LES of a turbulent jet impinging on a heated wall using high-order numerical schemes

•DNS/LES of a turbulent impinging jet flow are carried out using high-order methods.•Two LES modeling are compared with reference DNS and experimental results.•A conventional eddy-viscosity model fails to control small-scale numerical errors.•A discrete viscous operator mimicing SVV efficiently damps small-scale oscillations.•Small-scale mechanisms may be involved in the Nu number secondary maximum occurence. Large-eddy simulations (LES) of a turbulent impinging jet flow with a nozzle-to-plate distance of two jet diameters and a Reynolds number of Re=10,000 are presented in comparison with experimental data and results from a Direct Numerical Simulation (DNS). The impingement wall is heated and both dynamical and thermal features of the flow are discussed.
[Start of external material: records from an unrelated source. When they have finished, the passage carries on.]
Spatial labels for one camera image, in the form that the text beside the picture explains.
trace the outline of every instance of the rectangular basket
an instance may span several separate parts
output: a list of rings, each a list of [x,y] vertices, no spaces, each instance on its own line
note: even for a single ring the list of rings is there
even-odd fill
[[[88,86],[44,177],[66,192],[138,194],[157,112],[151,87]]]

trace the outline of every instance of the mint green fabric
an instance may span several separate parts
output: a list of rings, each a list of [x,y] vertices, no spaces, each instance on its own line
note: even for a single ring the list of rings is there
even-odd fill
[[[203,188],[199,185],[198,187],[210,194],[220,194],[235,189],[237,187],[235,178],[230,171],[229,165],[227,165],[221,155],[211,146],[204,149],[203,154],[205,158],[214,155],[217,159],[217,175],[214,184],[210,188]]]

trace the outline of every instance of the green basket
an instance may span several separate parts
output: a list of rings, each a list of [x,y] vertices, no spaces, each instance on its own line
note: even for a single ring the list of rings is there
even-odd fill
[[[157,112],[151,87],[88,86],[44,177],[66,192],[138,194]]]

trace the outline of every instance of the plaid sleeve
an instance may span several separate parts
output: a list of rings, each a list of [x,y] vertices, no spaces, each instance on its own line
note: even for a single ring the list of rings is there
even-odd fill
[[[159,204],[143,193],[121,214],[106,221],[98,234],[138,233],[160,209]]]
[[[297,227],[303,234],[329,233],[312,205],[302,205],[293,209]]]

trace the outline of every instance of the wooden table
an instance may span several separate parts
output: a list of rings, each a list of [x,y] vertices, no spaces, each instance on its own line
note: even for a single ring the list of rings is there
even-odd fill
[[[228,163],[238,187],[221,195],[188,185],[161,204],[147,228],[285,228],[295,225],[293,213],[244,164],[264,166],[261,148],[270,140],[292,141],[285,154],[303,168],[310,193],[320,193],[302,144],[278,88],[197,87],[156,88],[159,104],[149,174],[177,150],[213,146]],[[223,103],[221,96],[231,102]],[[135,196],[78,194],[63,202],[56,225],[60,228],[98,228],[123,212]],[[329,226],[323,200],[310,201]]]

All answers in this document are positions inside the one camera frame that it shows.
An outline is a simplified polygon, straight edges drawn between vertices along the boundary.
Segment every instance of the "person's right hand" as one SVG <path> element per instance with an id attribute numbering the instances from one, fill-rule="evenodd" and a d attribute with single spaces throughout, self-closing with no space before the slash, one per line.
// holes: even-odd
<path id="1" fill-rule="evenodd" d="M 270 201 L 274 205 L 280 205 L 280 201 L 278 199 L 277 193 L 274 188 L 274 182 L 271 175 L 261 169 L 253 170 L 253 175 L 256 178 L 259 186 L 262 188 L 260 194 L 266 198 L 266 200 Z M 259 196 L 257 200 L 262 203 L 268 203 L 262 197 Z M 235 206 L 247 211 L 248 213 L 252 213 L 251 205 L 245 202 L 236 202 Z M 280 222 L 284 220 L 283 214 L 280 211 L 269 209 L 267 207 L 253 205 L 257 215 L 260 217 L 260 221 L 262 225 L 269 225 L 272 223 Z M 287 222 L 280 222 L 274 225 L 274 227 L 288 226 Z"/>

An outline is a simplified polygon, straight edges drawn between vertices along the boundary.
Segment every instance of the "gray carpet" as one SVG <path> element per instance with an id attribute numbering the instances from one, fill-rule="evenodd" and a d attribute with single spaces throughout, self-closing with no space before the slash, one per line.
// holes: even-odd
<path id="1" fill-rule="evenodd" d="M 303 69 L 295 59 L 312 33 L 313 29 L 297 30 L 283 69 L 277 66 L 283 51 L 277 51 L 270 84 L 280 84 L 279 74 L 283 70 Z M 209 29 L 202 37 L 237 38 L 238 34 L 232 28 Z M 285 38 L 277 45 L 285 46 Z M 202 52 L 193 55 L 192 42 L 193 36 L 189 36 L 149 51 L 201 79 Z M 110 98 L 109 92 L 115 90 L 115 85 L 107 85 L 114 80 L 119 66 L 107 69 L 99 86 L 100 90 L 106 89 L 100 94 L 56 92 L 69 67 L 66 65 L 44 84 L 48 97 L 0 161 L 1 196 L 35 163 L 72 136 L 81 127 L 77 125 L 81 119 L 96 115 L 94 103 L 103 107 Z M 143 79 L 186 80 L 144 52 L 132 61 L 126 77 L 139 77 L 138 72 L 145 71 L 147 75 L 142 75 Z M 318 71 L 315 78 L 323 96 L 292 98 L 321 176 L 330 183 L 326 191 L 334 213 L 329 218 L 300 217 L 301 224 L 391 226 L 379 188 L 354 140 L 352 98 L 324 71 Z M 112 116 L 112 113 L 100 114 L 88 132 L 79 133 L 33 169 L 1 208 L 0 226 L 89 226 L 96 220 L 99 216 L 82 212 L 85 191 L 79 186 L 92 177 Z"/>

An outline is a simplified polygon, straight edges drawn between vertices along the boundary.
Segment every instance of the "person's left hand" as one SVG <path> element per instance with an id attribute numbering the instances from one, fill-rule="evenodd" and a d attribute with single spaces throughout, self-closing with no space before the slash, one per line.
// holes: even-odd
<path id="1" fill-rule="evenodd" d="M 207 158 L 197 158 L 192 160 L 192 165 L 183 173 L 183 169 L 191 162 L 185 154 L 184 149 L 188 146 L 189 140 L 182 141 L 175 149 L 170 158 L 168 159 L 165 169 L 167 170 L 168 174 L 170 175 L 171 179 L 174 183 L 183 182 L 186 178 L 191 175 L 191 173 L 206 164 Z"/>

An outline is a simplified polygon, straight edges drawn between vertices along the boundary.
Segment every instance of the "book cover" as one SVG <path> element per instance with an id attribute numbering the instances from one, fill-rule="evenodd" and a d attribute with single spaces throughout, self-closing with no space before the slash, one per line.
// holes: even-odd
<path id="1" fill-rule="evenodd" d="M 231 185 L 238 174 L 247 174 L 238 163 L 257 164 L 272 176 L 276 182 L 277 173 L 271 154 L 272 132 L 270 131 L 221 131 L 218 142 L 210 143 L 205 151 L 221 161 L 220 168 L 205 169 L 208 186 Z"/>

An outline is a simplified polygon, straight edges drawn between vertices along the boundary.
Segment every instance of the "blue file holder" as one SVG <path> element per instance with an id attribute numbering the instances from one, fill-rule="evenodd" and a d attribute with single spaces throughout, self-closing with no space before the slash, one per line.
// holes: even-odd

It is shown that highly accurate numerical methods can lead to correct predictions of velocity statistics and heat transfer but only if a procedure is used to regularize the large-scale dynamics computed explicitly. A better regularization is obtained using a numerical dissipation that mimics a spectral vanishing viscosity in comparison to conventional subgrid-scale models based on an eddy viscosity assumption, even though the model is adapted to the wall through an explicit correction or using the dynamic procedure. These observations suggest that, in the present context of high-order schemes, a simple high-order artificial dissipation coherent with the numerical methods is more suitable than a physical subgrid-scale model that does not take the numerical errors into account. The radial evolution of the Nusselt number predicted by DNS is non-monotonous but this specific behavior is not captured by LES. Due to the complexity of the turbulent processes associated with the corresponding secondary peak in the Nusselt number distribution, an explicit calculation of all the significant scales seems to be required. This conclusion goes against the use of a coarse LES grid in this region of the flow.